## WORK ORDER:
Go through the material and set down every line without alteration.

## COLLECTED DATA:
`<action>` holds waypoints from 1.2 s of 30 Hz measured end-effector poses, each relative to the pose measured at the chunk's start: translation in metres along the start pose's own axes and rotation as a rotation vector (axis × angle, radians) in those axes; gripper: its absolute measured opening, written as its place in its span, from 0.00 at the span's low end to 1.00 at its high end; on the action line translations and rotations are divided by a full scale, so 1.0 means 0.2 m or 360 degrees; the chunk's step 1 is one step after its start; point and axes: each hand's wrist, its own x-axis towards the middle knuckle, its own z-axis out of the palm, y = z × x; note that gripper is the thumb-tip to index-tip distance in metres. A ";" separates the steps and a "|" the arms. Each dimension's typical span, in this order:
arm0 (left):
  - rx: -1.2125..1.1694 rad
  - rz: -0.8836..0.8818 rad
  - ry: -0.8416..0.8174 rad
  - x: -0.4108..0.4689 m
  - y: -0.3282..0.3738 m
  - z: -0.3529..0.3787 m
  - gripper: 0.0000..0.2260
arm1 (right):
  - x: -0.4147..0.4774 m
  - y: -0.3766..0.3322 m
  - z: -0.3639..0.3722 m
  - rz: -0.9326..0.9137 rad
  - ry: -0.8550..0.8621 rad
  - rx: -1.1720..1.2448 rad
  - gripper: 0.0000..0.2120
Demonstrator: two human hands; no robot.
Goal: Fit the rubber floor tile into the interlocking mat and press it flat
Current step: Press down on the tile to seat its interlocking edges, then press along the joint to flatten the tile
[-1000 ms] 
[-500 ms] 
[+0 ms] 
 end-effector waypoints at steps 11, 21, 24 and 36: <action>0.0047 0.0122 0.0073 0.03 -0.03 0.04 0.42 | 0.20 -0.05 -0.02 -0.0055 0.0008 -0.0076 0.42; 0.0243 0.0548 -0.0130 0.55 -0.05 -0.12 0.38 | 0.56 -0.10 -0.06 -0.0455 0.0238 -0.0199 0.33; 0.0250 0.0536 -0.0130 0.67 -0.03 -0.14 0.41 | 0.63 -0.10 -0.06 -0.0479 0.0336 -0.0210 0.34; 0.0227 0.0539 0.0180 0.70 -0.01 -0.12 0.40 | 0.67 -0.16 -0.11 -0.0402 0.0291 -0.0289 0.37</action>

## RESULT FOR THIS EXERCISE:
`<action>` holds waypoints from 1.2 s of 30 Hz measured end-effector poses, each relative to the pose measured at the chunk's start: translation in metres along the start pose's own axes and rotation as a rotation vector (axis × angle, radians) in those axes; gripper: its absolute measured opening, written as its place in its span, from 0.00 at the span's low end to 1.00 at its high end; on the action line translations and rotations are divided by a full scale, so 1.0 means 0.2 m or 360 degrees; the chunk's step 1 is one step after its start; point and axes: each hand's wrist, its own x-axis towards the middle knuckle, its own z-axis out of the palm, y = z × x; note that gripper is the thumb-tip to index-tip distance in metres. A ";" separates the steps and a "|" the arms. Each dimension's typical span, in this order:
arm0 (left):
  - rx: -1.2125..1.1694 rad
  - rz: -0.8836..0.8818 rad
  - ry: -0.8416..0.8174 rad
  - x: -0.4108..0.4689 m
  - y: -0.3282..0.3738 m
  - z: -0.3529..0.3787 m
  - gripper: 0.0000..0.2260
arm1 (right):
  - x: -0.4147..0.4774 m
  - y: -0.3766..0.3322 m
  - z: -0.3639..0.3722 m
  - rz: -0.9326..0.9137 rad
  - ry: -0.8550..0.8621 rad
  - rx: -1.1720..1.2448 rad
  - gripper: 0.0000..0.2120
Demonstrator: two human hands; no robot.
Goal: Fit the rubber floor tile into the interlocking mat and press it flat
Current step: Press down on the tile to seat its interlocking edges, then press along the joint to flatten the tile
[-1000 ms] 
[-500 ms] 
[+0 ms] 
 end-effector waypoints at steps 11, 21, 24 and 36: <action>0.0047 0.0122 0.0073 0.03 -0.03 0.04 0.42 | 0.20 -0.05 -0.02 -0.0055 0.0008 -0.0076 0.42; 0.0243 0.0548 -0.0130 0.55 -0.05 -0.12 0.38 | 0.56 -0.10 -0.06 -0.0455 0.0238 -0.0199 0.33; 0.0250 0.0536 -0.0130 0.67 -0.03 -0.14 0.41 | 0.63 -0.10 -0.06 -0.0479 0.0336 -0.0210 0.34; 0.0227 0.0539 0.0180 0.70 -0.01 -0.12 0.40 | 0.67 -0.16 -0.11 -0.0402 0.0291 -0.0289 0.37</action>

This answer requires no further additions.